Hoy en día, el enemigo número uno de la alimentación saludable es el azúcar. Bueno, los azúcares libres y añadidos. Sin embargo, hace unos años se pensaba que el componente realmente malo de los alimentos era la grasa. El miedo a engordar y a sufrir enfermedades cardiovasculares llevó a muchas personas a evitar alimentos grasos, sí, pero también cardioprotectores. El pescado azul fue, entonces, uno de los productos más malentendidos de aquella época. Ahora las grasas se conocen en mayor medida y no nos resulta extraño que algunas de ellas nos protejan de enfermedades.
En el lenguaje popular, las grasas se han subdividido en dos grupos: las buenas y las malas. Las primeras, en un lenguaje más técnico, serían las insaturadas y las segundas, las saturadas y las trans. ¿Por qué se les han adjudicado estos roles? Todas las grasas, tanto buenas y malas, suponen 9 calorías por cada gramo. Se trata del macronutriente más calórico que contienen los alimentos. Sin embargo, cada una tiene una composición molecular diferente y, sobre todo, efectos en el cuerpo distintos.

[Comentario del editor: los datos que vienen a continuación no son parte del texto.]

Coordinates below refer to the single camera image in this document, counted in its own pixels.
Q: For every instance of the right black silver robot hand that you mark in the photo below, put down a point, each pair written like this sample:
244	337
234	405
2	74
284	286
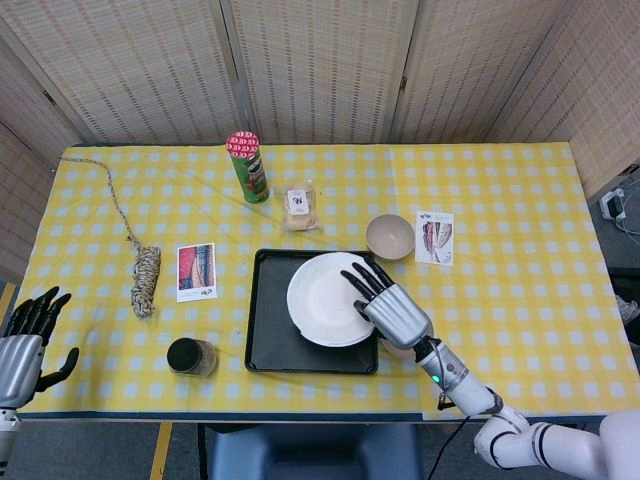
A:
400	317

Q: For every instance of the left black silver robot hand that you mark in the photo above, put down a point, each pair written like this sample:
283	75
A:
20	360

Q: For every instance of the beige bowl pink stained inside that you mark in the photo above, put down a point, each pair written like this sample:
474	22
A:
395	351

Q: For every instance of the white round plate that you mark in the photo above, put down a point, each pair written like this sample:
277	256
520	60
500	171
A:
325	300

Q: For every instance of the plain beige bowl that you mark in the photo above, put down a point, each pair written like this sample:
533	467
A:
390	236

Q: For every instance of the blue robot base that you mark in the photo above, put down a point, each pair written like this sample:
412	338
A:
310	455

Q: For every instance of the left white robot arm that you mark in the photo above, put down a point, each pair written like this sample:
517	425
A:
6	430

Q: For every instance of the black square plastic tray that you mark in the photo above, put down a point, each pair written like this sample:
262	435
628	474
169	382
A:
270	320

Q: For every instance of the white postcard with striped drawing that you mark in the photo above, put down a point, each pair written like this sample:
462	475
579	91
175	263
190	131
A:
435	235

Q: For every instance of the clear packet of bread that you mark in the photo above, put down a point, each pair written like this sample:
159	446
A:
300	210

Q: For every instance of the yellow white checked tablecloth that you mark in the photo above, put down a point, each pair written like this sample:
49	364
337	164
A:
500	190

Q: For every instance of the glass jar with black lid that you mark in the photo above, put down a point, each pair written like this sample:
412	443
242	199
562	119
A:
187	355

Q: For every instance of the red picture postcard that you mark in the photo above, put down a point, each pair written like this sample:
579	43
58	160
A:
196	270

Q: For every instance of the black table leg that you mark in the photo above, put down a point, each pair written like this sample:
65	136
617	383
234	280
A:
201	450

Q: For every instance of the green Pringles can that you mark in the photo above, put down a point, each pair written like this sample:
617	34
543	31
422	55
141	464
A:
250	175

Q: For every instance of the white power adapter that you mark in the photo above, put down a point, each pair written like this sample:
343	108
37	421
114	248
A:
612	204

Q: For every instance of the woven folding screen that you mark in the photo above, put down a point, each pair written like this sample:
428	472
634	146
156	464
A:
320	65

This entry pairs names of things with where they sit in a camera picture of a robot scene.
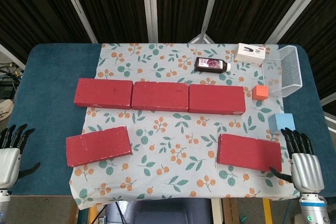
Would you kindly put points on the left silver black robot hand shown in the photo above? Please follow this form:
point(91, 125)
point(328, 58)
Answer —
point(9, 163)

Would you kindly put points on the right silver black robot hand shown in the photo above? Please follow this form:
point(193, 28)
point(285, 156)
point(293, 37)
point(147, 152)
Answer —
point(307, 171)

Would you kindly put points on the red rectangular foam brick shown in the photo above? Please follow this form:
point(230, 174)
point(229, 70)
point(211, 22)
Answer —
point(102, 93)
point(160, 95)
point(249, 151)
point(216, 99)
point(98, 145)

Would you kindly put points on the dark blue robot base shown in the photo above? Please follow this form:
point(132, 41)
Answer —
point(162, 212)

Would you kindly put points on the light blue foam cube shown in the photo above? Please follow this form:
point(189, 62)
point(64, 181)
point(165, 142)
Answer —
point(282, 123)

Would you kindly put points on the beige shoe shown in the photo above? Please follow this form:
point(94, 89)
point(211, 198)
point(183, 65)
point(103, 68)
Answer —
point(5, 108)

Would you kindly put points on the orange foam cube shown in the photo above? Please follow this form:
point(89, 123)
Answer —
point(260, 93)

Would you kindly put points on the clear plastic container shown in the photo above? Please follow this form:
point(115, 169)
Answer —
point(271, 77)

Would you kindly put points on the teal blue table cover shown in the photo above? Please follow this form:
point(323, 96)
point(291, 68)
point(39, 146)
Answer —
point(52, 64)

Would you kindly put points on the white cardboard product box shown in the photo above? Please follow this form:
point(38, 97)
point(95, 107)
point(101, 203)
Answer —
point(249, 53)

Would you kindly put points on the floral leaf fruit tablecloth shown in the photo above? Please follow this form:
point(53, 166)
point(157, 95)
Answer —
point(168, 155)

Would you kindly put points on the dark brown labelled bottle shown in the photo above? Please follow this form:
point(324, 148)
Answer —
point(211, 64)

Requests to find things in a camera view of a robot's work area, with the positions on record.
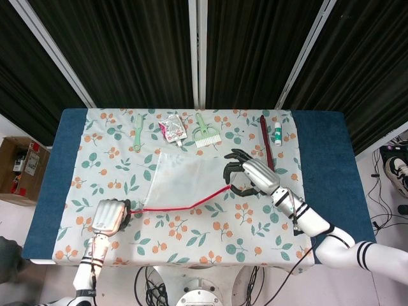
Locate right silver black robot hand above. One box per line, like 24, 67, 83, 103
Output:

Las grasas insaturadas son líquidas a temperatura ambiente y pueden ser de dos tipos: monoinsaturadas o poliinsaturadas. Se dice que tienen efecto cardioprotector porque actúan, o bien, favoreciendo el colesterol bueno (HDL), o bien, evitando la acumulación del colesterol en general. Pero, además, los ácidos grasos insaturados tienen efecto antiinflamatorio, una cualidad importante para evitar la obstrucción de vasos sanguíneos. Tanto las grasas saturadas como las trans son sólidas a temperatura ambiente. En este caso, este tipo de ácidos grasos favorecen la acumulación de colesterol malo (LDL), el sobrepeso y, en consecuencia, la enfermedad cardiovascular.